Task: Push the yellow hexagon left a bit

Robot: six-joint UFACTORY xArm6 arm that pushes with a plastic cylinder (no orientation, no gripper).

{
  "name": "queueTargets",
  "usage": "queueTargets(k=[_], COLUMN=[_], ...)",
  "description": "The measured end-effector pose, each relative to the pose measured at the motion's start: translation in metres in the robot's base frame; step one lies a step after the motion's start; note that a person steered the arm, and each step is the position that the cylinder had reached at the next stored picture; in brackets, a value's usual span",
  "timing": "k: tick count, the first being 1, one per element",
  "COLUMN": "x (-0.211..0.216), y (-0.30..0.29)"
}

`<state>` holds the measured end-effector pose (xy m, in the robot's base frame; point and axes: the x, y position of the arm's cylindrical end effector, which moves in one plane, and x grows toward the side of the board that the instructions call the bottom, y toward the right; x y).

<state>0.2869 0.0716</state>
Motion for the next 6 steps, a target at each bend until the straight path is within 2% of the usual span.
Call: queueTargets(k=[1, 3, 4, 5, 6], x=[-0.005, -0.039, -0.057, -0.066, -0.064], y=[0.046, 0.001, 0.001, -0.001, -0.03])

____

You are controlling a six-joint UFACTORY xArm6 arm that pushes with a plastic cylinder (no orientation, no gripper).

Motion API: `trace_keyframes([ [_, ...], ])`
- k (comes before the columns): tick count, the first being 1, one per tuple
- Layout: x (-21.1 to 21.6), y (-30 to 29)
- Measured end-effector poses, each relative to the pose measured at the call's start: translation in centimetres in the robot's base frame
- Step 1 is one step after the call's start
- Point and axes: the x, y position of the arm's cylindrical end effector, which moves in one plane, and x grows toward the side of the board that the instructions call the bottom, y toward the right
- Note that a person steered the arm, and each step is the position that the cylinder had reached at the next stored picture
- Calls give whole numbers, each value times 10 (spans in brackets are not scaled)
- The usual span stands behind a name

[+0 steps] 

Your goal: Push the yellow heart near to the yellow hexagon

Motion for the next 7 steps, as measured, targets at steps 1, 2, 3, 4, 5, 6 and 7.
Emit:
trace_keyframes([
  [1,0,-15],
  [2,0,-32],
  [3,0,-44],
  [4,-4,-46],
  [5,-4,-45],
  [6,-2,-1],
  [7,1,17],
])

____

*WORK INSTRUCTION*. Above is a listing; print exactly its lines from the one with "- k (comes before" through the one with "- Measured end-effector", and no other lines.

*YOUR RESPONSE*.
- k (comes before the columns): tick count, the first being 1, one per tuple
- Layout: x (-21.1 to 21.6), y (-30 to 29)
- Measured end-effector poses, each relative to the pose measured at the call's start: translation in centimetres in the robot's base frame

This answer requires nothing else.